Slow node startup causing RPC call failures #492

Open Sjors opened 1 month ago

Sjors commented 1 month ago

I tried to access a node that I created a year ago.

First I manually installed from master @ b9d1ecb9ea7325b041d08ddc171486fdad646a63 (see also #491).

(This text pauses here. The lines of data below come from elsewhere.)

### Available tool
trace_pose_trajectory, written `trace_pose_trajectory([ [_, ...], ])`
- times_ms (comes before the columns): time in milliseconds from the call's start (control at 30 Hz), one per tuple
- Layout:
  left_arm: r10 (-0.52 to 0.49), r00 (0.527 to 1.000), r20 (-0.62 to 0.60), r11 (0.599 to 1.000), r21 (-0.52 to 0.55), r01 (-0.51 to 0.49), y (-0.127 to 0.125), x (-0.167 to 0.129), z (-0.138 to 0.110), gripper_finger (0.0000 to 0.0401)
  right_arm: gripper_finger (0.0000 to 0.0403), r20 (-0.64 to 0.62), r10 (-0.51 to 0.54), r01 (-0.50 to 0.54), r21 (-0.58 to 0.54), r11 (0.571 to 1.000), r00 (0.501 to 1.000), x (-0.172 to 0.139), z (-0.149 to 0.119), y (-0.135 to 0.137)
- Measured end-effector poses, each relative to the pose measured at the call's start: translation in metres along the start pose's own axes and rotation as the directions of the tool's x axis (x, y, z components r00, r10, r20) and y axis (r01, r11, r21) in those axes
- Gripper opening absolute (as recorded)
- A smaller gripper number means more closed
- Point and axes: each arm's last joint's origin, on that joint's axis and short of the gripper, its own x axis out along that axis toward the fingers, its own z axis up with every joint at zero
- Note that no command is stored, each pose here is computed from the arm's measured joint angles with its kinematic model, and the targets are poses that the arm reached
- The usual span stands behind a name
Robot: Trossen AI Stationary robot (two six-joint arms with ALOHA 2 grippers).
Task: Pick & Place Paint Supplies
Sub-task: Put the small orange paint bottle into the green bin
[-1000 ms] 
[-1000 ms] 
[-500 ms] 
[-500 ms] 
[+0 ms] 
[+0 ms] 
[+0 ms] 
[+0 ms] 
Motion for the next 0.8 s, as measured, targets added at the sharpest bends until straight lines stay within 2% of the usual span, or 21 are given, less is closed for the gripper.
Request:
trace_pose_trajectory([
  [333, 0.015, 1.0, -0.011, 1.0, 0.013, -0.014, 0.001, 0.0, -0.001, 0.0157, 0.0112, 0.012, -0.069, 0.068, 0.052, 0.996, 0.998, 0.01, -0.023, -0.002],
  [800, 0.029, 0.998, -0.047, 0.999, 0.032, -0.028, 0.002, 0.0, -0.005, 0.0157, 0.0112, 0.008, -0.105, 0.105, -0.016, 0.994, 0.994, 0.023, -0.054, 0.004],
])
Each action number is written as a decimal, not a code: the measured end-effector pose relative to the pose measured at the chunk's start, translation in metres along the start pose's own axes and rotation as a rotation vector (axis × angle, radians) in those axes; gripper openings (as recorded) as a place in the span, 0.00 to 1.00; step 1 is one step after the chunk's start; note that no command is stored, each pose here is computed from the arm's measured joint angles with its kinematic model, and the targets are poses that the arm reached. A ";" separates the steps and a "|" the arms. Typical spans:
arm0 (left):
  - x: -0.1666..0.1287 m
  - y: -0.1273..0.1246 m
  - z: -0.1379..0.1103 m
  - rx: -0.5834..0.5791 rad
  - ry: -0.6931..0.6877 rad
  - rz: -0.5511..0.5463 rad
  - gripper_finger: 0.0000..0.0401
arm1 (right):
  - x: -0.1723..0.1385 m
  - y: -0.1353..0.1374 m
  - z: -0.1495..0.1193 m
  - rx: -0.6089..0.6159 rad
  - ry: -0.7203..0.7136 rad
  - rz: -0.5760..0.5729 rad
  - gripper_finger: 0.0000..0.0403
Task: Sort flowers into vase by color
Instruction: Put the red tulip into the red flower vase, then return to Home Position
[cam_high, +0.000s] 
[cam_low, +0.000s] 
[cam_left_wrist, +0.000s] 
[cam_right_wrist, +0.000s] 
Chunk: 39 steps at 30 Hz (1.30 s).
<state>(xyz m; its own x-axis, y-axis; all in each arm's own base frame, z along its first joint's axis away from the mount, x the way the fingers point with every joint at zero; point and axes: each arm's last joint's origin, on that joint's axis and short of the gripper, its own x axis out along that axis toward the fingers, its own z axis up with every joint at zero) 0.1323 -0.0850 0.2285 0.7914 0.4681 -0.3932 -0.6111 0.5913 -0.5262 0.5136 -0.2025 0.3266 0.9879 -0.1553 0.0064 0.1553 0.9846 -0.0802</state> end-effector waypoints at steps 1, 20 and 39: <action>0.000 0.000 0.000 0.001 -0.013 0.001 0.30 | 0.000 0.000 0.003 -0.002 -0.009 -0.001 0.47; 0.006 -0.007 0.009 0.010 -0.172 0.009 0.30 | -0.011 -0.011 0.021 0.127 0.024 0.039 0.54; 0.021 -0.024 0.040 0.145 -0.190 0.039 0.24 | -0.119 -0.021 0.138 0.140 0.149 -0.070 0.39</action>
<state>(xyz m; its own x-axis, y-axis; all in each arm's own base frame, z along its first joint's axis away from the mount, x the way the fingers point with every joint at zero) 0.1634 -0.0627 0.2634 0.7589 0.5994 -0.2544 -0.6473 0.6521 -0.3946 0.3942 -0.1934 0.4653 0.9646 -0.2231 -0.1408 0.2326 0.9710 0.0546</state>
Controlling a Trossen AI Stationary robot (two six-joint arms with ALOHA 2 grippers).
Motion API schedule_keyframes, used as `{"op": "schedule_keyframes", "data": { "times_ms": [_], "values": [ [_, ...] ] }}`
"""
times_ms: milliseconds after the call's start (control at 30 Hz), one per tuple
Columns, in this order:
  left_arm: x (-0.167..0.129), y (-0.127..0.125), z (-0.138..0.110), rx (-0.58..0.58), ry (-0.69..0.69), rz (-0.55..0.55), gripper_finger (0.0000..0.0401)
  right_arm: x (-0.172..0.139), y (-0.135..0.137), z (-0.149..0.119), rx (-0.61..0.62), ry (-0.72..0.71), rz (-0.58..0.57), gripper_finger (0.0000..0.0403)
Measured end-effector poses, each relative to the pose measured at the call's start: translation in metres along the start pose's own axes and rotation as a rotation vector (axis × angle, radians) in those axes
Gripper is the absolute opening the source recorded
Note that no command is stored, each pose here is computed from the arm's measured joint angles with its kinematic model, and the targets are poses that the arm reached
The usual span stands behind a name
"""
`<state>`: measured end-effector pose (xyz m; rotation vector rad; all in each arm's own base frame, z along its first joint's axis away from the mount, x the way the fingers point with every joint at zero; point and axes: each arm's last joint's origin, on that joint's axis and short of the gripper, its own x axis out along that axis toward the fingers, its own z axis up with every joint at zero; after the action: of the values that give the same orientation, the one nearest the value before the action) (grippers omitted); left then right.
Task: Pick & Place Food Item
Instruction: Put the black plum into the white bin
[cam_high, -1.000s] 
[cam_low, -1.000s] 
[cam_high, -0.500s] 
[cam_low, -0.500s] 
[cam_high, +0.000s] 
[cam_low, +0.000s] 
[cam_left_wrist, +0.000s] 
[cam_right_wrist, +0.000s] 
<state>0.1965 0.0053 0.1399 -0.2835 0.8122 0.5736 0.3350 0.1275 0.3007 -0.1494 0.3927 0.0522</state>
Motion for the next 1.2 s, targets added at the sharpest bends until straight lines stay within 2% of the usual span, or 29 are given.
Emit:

From the directory with my earlier configuration I call:

glcli getinfo

Which after about 10 seconds returns:

[2024-08-06 15:53:05,669 - INFO] Configuring client with device credentials (legacy)
Traceback (most recent call last):
  File "/Users/sjors/.pyenv/versions/3.12.1/bin/glcli", line 8, in <module>
    sys.exit(cli())
             ^^^^^
  File "/Users/sjors/.pyenv/versions/3.12.1/lib/python3.12/site-packages/click/core.py", line 1157, in __call__
    return self.main(*args, **kwargs)
           ^^^^^^^^^^^^^^^^^^^^^^^^^^
  File "/Users/sjors/.pyenv/versions/3.12.1/lib/python3.12/site-packages/click/core.py", line 1078, in main
    rv = self.invoke(ctx)
         ^^^^^^^^^^^^^^^^
  File "/Users/sjors/.pyenv/versions/3.12.1/lib/python3.12/site-packages/click/core.py", line 1688, in invoke
    return _process_result(sub_ctx.command.invoke(sub_ctx))
                           ^^^^^^^^^^^^^^^^^^^^^^^^^^^^^^^
  File "/Users/sjors/.pyenv/versions/3.12.1/lib/python3.12/site-packages/click/core.py", line 1434, in invoke
    return ctx.invoke(self.callback, **ctx.params)
           ^^^^^^^^^^^^^^^^^^^^^^^^^^^^^^^^^^^^^^^
  File "/Users/sjors/.pyenv/versions/3.12.1/lib/python3.12/site-packages/click/core.py", line 783, in invoke
    return __callback(*args, **kwargs)
           ^^^^^^^^^^^^^^^^^^^^^^^^^^^
  File "/Users/sjors/.pyenv/versions/3.12.1/lib/python3.12/site-packages/click/decorators.py", line 33, in new_func
    return f(get_current_context(), *args, **kwargs)
           ^^^^^^^^^^^^^^^^^^^^^^^^^^^^^^^^^^^^^^^^^
  File "/Users/sjors/.pyenv/versions/3.12.1/lib/python3.12/site-packages/glcli/cli.py", line 372, in getinfo
    res = node.get_info()
          ^^^^^^^^^^^^^^^
  File "/Users/sjors/.pyenv/versions/3.12.1/lib/python3.12/site-packages/glclient/__init__.py", line 147, in get_info
    bytes(self.inner.call(uri, bytes(req)))
          ^^^^^^^^^^^^^^^^^^^^^^^^^^^^^^^^
ValueError: Error calling /cln.Node/Getinfo: status: Internal, message: "No such file or directory (os error 2)", details: [], metadata: MetadataMap { headers: {"content-type": "application/grpc", "date": "Tue, 06 Aug 2024 13:53:12 GMT", "content-length": "0"} }

Node id 036387fa666993defcf79719d5cdb3e1243d694e4a71922878c3dc83c4e65872ab.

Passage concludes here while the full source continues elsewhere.